▶ [Exercise instructions]
Within the listing, each line that has the string "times" should be copied.

▶ [Stored data]

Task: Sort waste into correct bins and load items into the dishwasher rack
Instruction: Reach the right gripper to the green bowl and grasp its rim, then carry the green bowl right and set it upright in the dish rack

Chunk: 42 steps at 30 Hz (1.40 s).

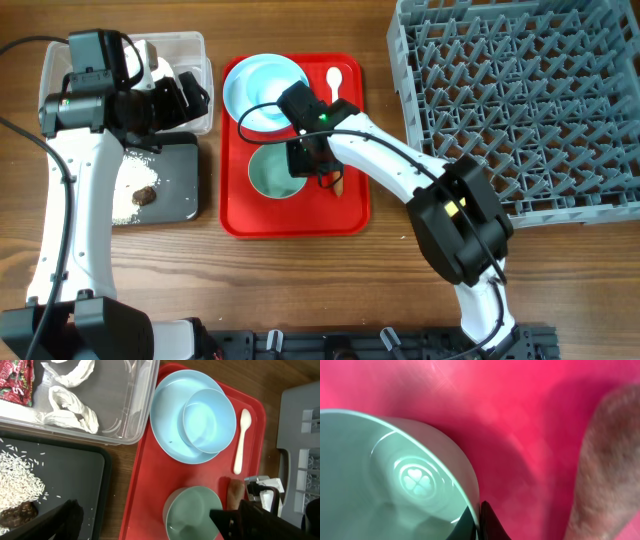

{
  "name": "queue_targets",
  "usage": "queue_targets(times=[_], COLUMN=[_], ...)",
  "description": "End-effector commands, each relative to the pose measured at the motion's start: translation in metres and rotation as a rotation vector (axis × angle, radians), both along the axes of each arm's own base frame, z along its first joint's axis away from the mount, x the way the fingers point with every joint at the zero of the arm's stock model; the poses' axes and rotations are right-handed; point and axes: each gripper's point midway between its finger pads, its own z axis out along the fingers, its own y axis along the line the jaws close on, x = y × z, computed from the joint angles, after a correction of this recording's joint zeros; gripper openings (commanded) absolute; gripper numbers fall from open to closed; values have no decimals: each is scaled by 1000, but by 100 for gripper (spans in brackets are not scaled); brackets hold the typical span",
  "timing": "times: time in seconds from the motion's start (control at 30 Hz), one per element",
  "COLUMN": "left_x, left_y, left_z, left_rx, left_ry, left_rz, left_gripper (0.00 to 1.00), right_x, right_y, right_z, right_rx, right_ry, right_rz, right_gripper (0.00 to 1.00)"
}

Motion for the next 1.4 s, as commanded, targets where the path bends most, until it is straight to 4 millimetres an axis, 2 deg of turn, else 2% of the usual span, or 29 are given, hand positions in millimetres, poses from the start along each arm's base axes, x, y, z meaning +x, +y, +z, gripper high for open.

▶ [Exercise response]
  "usage": "queue_targets(times=[_], COLUMN=[_], ...)",
  "timing": "times: time in seconds from the motion's start (control at 30 Hz), one per element",

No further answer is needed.